» **Exercise goal**
Which lines of the data include the string "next"? List them all.

** Recorded information follows **

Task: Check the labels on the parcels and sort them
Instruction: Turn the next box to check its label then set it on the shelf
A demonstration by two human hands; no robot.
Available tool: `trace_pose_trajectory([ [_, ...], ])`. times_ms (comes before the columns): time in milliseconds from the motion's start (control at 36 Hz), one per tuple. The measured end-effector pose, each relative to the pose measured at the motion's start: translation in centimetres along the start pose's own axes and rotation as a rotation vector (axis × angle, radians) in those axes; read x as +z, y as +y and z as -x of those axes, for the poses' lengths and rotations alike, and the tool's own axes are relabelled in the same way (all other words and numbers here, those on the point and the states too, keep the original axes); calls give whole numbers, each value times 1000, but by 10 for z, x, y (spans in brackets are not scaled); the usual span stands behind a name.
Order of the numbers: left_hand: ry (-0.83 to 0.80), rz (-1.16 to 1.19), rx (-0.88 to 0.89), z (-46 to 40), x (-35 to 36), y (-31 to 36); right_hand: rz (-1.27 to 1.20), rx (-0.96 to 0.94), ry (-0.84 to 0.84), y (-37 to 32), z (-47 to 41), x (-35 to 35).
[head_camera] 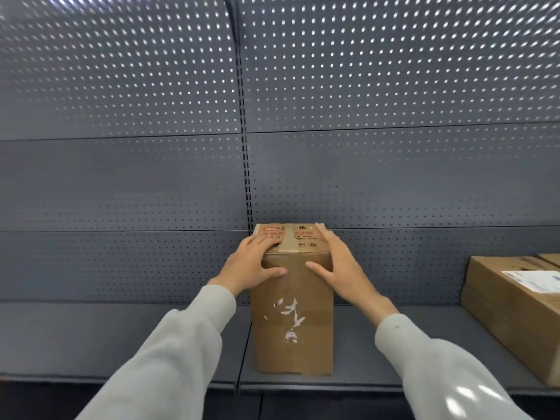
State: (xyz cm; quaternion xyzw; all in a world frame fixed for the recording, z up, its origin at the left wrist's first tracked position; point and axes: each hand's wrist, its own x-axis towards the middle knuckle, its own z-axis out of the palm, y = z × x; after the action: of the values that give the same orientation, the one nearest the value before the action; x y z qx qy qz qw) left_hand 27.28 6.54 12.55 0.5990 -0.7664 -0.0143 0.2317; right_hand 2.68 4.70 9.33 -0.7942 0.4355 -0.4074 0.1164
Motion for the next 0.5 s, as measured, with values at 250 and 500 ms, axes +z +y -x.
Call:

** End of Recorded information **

» **Result for this task**
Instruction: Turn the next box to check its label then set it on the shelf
Motion for the next 0.5 s, as measured, with values at 250 and 500 ms, axes +z +y -x.

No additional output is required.